Our project consists of a music recommender. It builds a user profile in order to generate the recommendations, performing both content-based and collaborative filtering. To do this, the users will login with their Spotify credentials, then the data will be retrieved from the Web, their tastes will be profiled and then some specific algorithms will return songs from a dataset that he has not listened to and that may interest them. Our project consists of a music recommender. It builds a user profile based in Spotify data in order to generate the recommendations, performing both content-based and collaborative filtering. To do this, the users will login with their Spotify credentials, then the data will be retrieved from the Web, their tastes will be profiled and then some specific algorithms will return songs from a dataset that he has not listened to and that may interest them.
First of all, register your app on the spotify developer page, which allows you to have a CLIENT_ID and a CLIENT_SECRET, as well as a callback to make API calls. To authorize the user, we use the spotify SDK and the Authorization library, in addition to various API calls. At first we carry out the authorization with a temporary TOKEN provided by the library, but this token is only valid for one hour. To solve, we make a request with the SDK to request a code (instead of a token) and with this code we make a request to the spotify API, which returns an access token and, in addition, a refresh token with which We can renew the token once it expires.
Spotify API allows to access data of a user through all endpoints that it defines. Each request needed to get information from these endpoints and data it must contain are defined in API's documentation.
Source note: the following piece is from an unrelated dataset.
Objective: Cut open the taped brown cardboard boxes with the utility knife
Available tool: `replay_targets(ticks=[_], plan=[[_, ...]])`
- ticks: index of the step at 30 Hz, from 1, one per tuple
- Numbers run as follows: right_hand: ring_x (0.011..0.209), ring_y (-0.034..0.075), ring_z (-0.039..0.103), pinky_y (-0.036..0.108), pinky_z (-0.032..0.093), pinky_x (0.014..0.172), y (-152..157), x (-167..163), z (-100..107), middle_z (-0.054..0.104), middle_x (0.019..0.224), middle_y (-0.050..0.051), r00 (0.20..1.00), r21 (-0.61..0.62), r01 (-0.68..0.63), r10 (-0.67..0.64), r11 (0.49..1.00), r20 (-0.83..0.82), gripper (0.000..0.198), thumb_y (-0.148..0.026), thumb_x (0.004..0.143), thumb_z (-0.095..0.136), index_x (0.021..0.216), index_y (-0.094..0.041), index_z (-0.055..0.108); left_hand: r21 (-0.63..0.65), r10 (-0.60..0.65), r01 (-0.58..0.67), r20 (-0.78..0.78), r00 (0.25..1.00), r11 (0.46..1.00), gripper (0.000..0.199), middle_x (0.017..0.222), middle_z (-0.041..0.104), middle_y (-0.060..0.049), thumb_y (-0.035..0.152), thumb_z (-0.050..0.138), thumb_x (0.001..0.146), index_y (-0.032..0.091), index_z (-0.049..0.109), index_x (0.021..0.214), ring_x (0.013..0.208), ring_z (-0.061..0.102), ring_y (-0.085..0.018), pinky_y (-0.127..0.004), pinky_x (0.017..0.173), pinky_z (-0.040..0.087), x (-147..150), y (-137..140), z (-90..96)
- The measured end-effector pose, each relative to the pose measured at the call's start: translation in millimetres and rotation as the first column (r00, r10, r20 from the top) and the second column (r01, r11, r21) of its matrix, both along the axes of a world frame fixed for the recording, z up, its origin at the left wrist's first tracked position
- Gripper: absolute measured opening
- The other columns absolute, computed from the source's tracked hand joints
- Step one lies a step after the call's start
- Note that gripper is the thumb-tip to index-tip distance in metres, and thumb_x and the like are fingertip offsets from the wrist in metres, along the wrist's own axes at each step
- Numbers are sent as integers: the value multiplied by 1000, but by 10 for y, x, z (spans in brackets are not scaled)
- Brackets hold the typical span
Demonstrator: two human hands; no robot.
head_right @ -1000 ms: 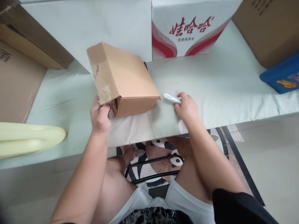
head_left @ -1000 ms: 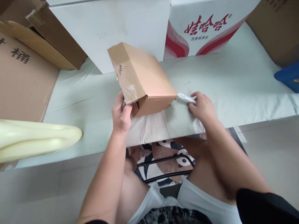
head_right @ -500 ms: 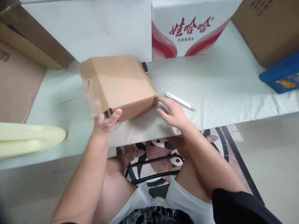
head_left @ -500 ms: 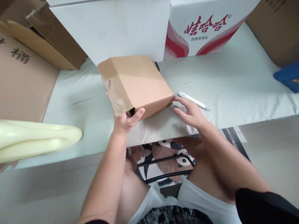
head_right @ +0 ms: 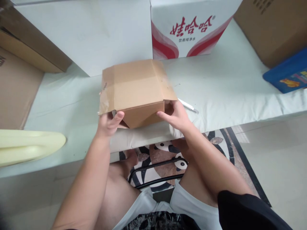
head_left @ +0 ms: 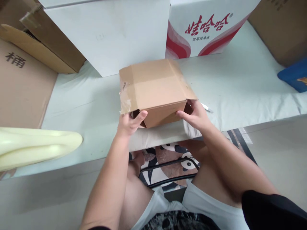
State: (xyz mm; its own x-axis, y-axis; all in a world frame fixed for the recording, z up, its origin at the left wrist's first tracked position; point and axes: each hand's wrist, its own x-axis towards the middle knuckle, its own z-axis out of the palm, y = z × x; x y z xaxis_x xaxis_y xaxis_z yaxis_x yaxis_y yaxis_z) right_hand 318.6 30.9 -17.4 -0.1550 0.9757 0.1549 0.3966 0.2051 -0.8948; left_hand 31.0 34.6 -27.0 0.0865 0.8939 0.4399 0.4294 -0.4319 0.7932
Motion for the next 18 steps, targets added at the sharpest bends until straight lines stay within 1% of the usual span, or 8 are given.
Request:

In our project, most of the information obtained from the API is done via these Http requests, that mostly serve to get all information required to build a profile for the user, but also to create a playlist with our recommendations, search for an artist and get and refresh tokens.
This is the object that our application uses to store all information needed to represent a user and on which it bases most of its functions. Each user is represented with its credentials (access token, refresh token and their expiration time), its user id, name and profile pic, and some data about music the user has been listening recently and historically in Spotify.
More precisely, we are getting last 50 played and all time top songs and artists. This way, we base our recommendations in this data.
Since a very common language for doing recommending tasks and other Machine Learning (and also with a huge amount of information on the Web) tasks we decided that using Python would be key to our app. Another big reason is that we felt more familiar with this enviroment than programming all the intelligence in Java from scratch. We found Chaquopy, which is a Python SDK for Android.
It promises:
"Chaquopy enables you to freely intermix Python, Java and Kotlin in any app, using whichever language is best for your needs:
With the Java API, a regular Java or Kotlin app can include Python components. Reuse your existing Python code on Android, or take advantage of PyPI packages including SciPy, OpenCV and TensorFlow.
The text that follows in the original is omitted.